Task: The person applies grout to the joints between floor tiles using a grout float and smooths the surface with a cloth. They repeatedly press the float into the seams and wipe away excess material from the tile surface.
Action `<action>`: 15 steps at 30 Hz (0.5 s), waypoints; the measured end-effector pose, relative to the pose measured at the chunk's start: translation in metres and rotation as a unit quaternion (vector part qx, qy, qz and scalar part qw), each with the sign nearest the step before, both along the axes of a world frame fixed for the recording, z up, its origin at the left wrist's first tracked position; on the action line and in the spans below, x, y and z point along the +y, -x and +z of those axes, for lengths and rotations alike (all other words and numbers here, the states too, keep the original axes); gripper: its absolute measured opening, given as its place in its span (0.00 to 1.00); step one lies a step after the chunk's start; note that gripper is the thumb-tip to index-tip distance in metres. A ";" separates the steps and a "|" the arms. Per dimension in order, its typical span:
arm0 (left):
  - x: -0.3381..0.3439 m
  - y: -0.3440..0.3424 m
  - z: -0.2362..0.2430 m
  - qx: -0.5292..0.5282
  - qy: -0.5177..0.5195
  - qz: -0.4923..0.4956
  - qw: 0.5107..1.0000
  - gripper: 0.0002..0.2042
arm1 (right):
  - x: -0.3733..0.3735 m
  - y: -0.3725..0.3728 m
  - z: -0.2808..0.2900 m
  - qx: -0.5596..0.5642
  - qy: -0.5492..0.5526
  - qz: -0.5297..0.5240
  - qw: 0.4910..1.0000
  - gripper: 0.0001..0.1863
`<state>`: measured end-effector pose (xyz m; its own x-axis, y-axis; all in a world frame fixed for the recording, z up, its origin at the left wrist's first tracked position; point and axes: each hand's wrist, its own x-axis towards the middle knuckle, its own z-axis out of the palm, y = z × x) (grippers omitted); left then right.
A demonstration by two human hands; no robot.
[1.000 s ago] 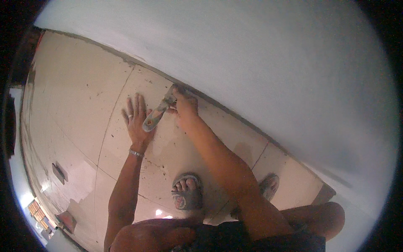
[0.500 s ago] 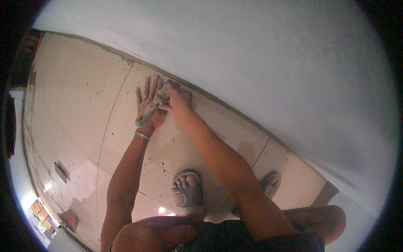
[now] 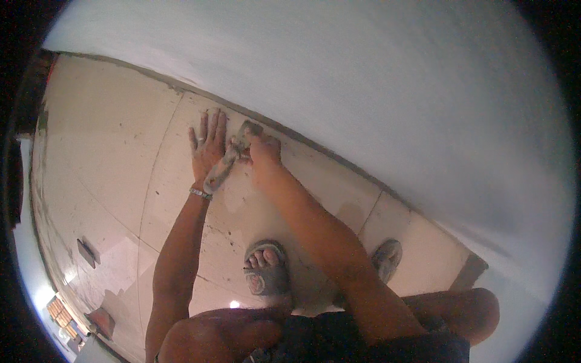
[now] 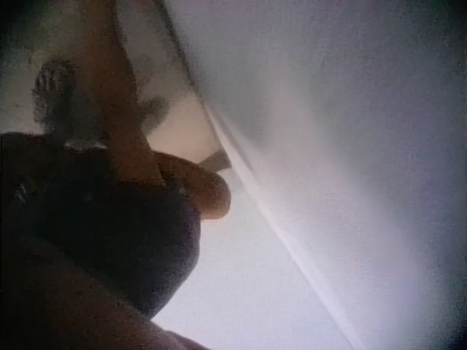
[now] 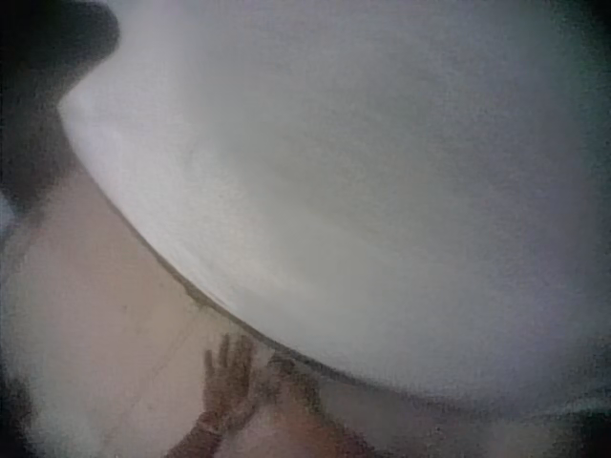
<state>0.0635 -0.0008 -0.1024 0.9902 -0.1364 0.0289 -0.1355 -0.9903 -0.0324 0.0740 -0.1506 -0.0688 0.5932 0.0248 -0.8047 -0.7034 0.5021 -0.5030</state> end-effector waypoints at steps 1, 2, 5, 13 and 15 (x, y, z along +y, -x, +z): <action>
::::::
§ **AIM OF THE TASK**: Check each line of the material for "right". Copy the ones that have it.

§ **OUTPUT OF THE TASK**:
arm1 (right):
`<state>`: measured end-effector pose (xyz m; its own x-axis, y-axis; all in a world frame fixed for the recording, z up, its origin at the left wrist's first tracked position; point and axes: each hand's wrist, its own x-axis towards the middle knuckle, its own z-axis out of the palm, y = z × x) (grippers omitted); left then right.

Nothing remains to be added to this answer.